In 1955, he enrolled in Miles College, a predominantly black college on the outskirts of Birmingham. At Miles, Dickson led student protests against segregation and worked against voting discrimination. Although the Fifteenth Amendment of 1871 prohibited discrimination in voting, very few African Americans could actually register to vote in Birmingham and other southern cities. In order to register, African Americans had to pass random literacy tests, asking such questions as: How many bubbles are in a bar of soap? How many grains of sand are on the seashore? Poll taxes, random hours at the registrar's office, and violence against those who tried to register also kept the numbers very low.

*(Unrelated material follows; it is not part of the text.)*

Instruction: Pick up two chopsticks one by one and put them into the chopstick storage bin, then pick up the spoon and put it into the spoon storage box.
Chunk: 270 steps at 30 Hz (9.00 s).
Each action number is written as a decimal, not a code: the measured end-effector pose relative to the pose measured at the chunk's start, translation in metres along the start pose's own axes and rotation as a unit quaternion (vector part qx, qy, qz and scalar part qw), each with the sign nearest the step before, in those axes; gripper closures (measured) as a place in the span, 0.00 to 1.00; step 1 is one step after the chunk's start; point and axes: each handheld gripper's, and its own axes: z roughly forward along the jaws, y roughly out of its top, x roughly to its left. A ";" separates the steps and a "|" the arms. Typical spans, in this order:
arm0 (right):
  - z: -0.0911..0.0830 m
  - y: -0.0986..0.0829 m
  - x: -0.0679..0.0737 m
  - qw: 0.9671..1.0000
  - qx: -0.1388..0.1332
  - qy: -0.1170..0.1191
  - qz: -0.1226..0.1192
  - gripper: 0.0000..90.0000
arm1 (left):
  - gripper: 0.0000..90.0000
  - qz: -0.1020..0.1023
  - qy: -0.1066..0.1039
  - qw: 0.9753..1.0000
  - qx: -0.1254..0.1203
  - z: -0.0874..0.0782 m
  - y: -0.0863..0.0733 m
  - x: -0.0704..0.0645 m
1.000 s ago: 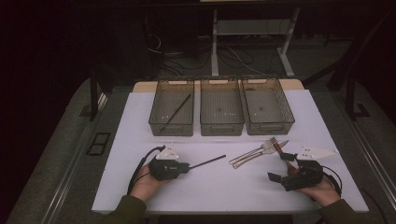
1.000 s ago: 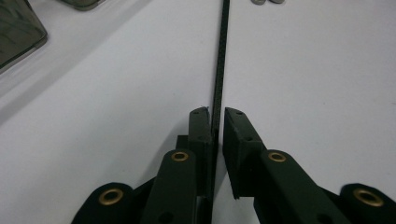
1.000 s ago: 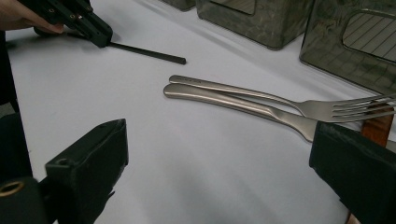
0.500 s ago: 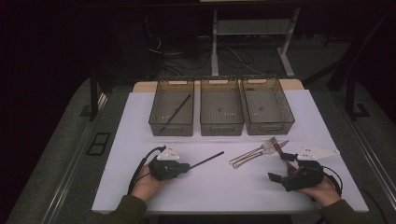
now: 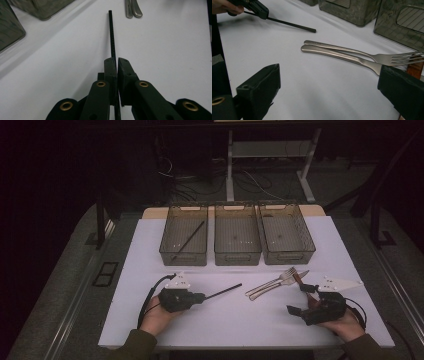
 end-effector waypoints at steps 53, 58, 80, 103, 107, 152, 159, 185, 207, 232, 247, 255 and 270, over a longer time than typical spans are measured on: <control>0.000 -0.001 0.000 1.000 0.000 -0.001 0.006 0.04 | 0.95 -0.055 0.078 0.993 -0.068 -0.052 0.078 0.064; 0.000 -0.001 0.000 1.000 0.000 -0.001 0.006 0.04 | 0.95 -0.064 0.099 0.990 -0.071 -0.054 0.084 0.078; 0.000 -0.001 -0.001 1.000 -0.001 -0.001 0.006 0.04 | 0.95 -0.118 0.203 0.970 -0.062 -0.053 0.103 0.140; -0.001 -0.001 -0.001 1.000 -0.002 0.003 0.006 0.04 | 0.95 -0.158 0.225 0.961 -0.008 -0.011 0.091 0.170; -0.001 -0.001 -0.001 1.000 -0.002 0.003 0.006 0.04 | 0.94 -0.160 0.223 0.962 0.000 -0.008 0.090 0.171; 0.000 -0.001 0.000 1.000 0.002 0.002 0.009 0.04 | 0.32 -0.045 0.121 0.988 -0.086 -0.042 0.099 0.080; 0.000 -0.002 0.000 1.000 0.004 0.001 0.009 0.04 | 0.31 -0.034 0.109 0.989 -0.093 -0.040 0.088 0.061; -0.002 0.001 -0.001 1.000 0.000 -0.004 0.012 0.04 | 0.20 -0.012 0.087 0.990 -0.107 -0.028 0.019 0.004; -0.011 0.004 -0.026 0.998 0.028 -0.051 0.033 0.25 | 0.06 -0.014 0.059 0.994 -0.089 -0.020 -0.018 -0.027; -0.036 -0.026 -0.043 0.991 0.076 -0.090 0.065 0.36 | 0.06 -0.019 0.064 0.994 -0.084 -0.022 -0.020 -0.023; -0.029 -0.030 -0.037 0.990 0.101 -0.076 0.062 0.40 | 0.06 -0.019 0.061 0.995 -0.079 -0.020 -0.021 -0.023; -0.028 -0.031 -0.037 0.989 0.108 -0.074 0.061 0.43 | 0.06 -0.020 0.061 0.995 -0.080 -0.020 -0.021 -0.023; -0.036 -0.030 -0.042 0.990 0.094 -0.078 0.074 0.46 | 0.07 -0.018 0.062 0.995 -0.080 -0.020 -0.021 -0.023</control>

In 1955, despite these obstacles, Dickson became a registered voter and helped others pass the voter registration test.
After graduating from Miles College, Dickson worked as an insurance agent for Dr. A.G. Gaston, the only black millionaire in the city. He later attended Howard Law School, and moved to New York. By then the bus boycotts, Freedom Rides, school desegregation efforts, and incidents of racial violence defined the Civil Rights movement and generated national coverage of civil rights issues. In 1962, after seeing a special report on Birmingham's racial tension, Dickson moved back to Birmingham. There, he participated in a student-led boycott of downtown businesses that discriminated against African Americans in hiring and service.

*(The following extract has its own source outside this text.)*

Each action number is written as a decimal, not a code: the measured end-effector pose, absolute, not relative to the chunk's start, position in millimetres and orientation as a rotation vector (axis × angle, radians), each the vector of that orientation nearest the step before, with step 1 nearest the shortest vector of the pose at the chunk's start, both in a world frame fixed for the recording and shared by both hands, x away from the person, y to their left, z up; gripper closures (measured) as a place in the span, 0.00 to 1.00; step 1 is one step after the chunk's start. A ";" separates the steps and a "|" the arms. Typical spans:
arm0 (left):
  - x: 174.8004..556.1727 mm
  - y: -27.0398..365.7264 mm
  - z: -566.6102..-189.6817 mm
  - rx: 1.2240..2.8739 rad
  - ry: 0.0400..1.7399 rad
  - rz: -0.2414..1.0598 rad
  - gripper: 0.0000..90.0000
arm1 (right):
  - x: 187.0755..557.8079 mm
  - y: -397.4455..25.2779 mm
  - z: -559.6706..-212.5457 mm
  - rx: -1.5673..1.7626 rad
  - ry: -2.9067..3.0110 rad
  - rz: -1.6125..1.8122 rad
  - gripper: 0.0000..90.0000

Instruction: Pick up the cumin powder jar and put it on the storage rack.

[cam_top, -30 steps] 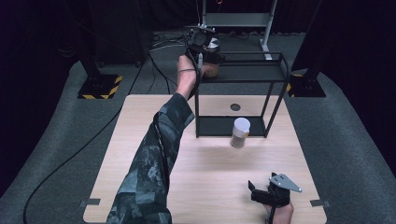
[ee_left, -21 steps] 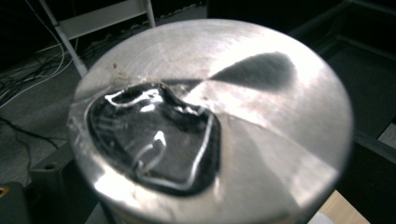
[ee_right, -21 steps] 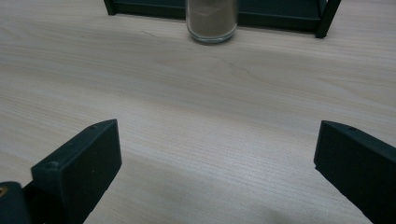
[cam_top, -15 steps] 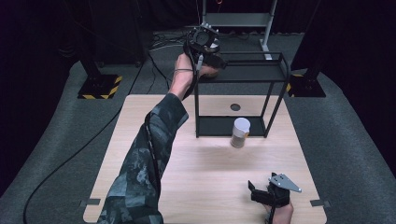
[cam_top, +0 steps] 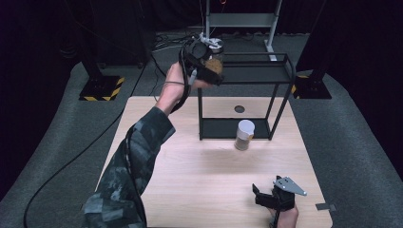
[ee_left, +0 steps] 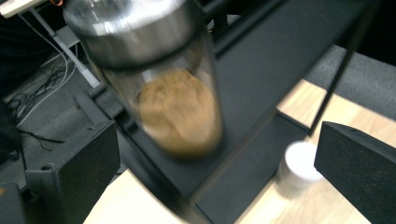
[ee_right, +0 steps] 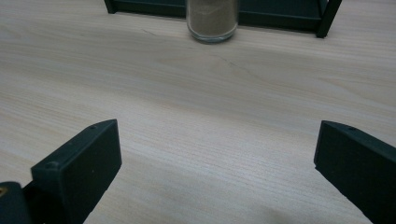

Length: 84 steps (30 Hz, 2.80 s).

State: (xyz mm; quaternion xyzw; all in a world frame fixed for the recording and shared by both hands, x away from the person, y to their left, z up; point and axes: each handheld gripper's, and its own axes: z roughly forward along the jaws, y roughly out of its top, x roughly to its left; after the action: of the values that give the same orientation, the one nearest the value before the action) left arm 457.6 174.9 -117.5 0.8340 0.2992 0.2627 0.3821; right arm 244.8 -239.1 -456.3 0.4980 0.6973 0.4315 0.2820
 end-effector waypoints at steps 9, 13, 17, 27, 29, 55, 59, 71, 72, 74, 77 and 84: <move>422.1 195.9 -150.5 2.195 0.701 0.612 0.00 | 245.4 -238.1 -455.6 1.340 1.870 1.148 0.00; 406.9 206.5 -180.3 2.245 0.695 0.552 0.00 | 245.5 -237.4 -455.2 1.341 1.870 1.144 0.00; 397.3 219.3 -216.5 2.272 0.725 0.476 0.00 | 246.0 -237.1 -454.8 1.343 1.873 1.142 0.00; 344.9 261.0 -334.5 2.188 0.953 0.377 0.00 | 247.1 -236.2 -454.0 1.345 1.878 1.132 0.00; 330.6 264.8 -356.5 2.158 1.016 0.409 0.00 | 247.1 -235.8 -454.0 1.345 1.878 1.130 0.00; 306.3 286.9 -434.8 1.992 1.253 0.495 0.00 | 243.6 -236.7 -456.6 1.353 1.845 1.147 0.00; 306.2 280.3 -434.0 2.018 1.252 0.527 0.00 | 243.9 -237.6 -456.6 1.353 1.847 1.152 0.00; 307.4 276.9 -433.2 2.036 1.249 0.545 0.00 | 241.8 -239.0 -458.4 1.344 1.837 1.168 0.00; 307.4 276.8 -433.2 2.036 1.250 0.545 0.00 | 241.5 -238.7 -458.5 1.347 1.834 1.167 0.00; 307.3 276.8 -433.4 2.034 1.251 0.545 0.00 | 241.0 -238.2 -458.8 1.349 1.828 1.166 0.00; 307.4 276.9 -433.2 2.036 1.250 0.545 0.00 | 241.7 -238.0 -458.3 1.349 1.832 1.162 0.00; 307.2 276.7 -433.3 2.034 1.252 0.546 0.00 | 242.0 -238.5 -458.3 1.345 1.837 1.164 0.00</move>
State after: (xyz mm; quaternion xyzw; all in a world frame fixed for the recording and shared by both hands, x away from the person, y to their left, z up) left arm 307.2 276.7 -433.3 0.7810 0.4809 0.2096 0.3388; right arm 242.0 -238.5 -458.3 0.5037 0.6880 0.4359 0.2879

The selective buying campaign, as it was called, used black buying power to leverage for equal rights. By creating an economic crisis, Dickson and other demonstrators forced white business owners to listen to their demands for equality. The boycott and subsequent activities of the Alabama Christian Movement for Human Rights set the stage for Martin Luther King Jr. and the Southern Christian Leadership's campaign of 1963, and ultimately led to the desegregation of Birmingham.